■ **Work order**: Using the entries that follow, please report how many lines contain the word "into", with no other words.

■ **The records**:
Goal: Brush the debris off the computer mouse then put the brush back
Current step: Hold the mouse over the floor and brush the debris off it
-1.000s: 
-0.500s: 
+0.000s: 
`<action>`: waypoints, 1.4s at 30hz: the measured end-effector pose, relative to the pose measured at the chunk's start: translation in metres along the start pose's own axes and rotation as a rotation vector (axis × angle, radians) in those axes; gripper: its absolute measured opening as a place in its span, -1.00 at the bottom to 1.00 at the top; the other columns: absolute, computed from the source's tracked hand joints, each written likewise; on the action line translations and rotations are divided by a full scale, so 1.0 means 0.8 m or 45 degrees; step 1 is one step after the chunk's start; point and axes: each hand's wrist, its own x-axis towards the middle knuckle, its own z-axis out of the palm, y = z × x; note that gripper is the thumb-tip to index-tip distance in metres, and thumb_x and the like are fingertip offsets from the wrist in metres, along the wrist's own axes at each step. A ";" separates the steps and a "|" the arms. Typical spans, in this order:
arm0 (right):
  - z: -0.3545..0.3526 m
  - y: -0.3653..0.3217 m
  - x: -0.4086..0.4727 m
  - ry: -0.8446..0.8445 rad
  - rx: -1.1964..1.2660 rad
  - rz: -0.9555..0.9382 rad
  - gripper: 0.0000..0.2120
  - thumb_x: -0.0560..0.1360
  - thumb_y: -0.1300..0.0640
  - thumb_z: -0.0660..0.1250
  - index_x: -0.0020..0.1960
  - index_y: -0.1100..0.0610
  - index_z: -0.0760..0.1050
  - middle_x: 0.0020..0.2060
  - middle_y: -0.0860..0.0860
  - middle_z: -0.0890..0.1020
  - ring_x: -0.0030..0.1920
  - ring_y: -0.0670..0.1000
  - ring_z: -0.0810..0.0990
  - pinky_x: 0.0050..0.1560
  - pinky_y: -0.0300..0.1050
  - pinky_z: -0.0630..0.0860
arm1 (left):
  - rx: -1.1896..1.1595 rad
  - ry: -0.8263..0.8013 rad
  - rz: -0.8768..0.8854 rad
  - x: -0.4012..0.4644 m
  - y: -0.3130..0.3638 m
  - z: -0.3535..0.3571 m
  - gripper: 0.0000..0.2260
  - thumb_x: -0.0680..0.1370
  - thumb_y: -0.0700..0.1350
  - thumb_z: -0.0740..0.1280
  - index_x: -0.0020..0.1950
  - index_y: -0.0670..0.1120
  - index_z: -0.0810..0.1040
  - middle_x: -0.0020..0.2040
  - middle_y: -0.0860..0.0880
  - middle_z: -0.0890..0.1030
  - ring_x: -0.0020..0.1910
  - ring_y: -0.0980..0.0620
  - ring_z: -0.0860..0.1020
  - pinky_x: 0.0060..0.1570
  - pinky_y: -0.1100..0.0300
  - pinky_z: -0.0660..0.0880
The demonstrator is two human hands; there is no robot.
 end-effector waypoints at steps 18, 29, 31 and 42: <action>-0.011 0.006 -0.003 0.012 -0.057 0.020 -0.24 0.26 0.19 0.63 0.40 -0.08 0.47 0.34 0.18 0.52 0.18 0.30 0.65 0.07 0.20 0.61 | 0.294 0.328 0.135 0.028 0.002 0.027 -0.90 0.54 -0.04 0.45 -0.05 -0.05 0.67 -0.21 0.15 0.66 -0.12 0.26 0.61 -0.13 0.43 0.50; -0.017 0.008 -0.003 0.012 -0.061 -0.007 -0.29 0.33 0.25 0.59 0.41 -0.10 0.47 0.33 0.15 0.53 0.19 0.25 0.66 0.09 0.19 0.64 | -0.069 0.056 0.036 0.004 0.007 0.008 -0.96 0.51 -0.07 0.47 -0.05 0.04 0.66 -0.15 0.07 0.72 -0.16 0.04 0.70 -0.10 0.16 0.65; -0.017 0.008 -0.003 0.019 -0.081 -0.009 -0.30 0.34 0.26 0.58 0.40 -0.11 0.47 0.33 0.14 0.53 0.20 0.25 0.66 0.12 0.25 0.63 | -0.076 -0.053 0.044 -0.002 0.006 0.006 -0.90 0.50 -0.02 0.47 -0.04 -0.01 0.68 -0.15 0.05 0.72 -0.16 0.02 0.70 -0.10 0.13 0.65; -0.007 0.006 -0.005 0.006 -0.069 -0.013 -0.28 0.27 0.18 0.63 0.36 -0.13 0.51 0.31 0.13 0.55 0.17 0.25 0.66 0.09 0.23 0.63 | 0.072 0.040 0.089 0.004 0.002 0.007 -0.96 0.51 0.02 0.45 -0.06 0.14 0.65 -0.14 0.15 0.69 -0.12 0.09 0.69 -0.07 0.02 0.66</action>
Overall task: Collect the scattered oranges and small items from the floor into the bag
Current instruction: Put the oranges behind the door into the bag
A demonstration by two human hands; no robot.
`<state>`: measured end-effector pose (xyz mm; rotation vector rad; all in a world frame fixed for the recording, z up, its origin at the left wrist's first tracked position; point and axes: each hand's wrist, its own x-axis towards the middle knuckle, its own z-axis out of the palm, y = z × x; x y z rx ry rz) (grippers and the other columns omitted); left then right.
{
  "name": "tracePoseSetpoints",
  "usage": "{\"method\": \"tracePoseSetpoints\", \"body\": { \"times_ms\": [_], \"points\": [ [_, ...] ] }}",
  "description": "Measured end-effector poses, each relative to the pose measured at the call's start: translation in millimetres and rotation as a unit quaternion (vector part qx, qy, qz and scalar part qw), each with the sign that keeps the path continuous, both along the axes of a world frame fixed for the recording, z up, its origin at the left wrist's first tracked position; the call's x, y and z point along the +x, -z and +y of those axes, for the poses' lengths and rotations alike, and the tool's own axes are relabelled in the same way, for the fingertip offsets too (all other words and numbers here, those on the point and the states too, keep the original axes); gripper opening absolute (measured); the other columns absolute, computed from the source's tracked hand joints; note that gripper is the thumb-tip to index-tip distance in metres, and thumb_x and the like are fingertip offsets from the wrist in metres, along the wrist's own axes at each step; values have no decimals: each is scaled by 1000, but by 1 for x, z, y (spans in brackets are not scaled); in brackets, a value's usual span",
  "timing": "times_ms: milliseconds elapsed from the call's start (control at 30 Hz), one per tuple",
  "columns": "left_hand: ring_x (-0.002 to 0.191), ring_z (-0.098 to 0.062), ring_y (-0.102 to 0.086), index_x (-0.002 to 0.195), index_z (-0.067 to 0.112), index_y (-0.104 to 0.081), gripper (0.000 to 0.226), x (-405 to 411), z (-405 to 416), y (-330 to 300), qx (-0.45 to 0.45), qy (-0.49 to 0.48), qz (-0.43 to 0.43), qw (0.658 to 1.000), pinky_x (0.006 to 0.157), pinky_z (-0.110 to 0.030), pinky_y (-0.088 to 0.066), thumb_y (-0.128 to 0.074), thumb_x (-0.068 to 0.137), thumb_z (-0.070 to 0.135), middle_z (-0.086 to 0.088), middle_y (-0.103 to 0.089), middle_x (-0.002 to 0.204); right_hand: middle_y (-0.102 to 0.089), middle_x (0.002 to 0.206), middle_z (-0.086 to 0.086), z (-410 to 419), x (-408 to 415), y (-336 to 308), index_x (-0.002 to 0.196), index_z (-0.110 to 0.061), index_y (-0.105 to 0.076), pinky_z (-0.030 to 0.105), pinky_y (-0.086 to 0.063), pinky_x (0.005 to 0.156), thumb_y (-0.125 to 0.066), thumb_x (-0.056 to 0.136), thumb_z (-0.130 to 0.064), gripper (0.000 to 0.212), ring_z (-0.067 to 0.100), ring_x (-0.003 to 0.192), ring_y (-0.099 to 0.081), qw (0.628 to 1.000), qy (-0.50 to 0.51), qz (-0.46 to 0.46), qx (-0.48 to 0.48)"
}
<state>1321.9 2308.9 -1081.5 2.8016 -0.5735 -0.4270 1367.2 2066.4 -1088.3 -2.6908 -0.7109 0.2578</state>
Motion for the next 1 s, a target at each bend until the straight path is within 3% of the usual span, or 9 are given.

■ **Completed task**: 2